For this listing, the lines between the one holding "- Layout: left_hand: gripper" and the one holding "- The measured", inclusive, must be set down exactly.

Dataset excerpt:
------------------------------------------------------------------------
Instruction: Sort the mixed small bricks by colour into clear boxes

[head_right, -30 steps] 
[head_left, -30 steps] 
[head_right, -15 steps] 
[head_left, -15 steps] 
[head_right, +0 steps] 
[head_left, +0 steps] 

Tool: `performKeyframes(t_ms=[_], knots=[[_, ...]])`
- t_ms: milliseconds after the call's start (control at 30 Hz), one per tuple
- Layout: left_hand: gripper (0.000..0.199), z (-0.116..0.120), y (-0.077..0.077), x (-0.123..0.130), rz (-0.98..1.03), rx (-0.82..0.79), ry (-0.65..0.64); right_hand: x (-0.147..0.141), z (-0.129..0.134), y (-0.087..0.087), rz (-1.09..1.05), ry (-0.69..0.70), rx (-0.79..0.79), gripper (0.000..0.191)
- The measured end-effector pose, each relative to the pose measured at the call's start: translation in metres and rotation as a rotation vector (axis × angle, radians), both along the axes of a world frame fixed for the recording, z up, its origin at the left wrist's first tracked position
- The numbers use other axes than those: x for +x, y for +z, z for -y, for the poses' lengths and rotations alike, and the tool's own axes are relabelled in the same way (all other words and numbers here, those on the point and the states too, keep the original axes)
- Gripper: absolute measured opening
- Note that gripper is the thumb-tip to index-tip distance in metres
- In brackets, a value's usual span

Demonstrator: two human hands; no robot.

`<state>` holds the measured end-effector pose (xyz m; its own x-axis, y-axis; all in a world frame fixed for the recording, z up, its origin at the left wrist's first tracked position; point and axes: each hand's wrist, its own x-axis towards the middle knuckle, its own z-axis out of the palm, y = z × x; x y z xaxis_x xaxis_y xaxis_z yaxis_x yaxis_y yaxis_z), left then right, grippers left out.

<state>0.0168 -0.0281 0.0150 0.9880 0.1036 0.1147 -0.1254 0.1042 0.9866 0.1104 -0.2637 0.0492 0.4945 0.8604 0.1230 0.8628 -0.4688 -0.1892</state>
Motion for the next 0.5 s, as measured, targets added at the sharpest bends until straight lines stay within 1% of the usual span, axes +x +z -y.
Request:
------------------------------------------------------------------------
Exercise result:
- Layout: left_hand: gripper (0.000..0.199), z (-0.116..0.120), y (-0.077..0.077), x (-0.123..0.130), rz (-0.98..1.03), rx (-0.82..0.79), ry (-0.65..0.64); right_hand: x (-0.147..0.141), z (-0.129..0.134), y (-0.087..0.087), rz (-1.09..1.05), ry (-0.69..0.70), rx (-0.79..0.79), gripper (0.000..0.191)
- The measured end-effector pose, each relative to the pose measured at the call's start: translation in metres and rotation as a rotation vector (axis × angle, radians), both along the axes of a world frame fixed for the recording, z up, its origin at the left wrist's first tracked position

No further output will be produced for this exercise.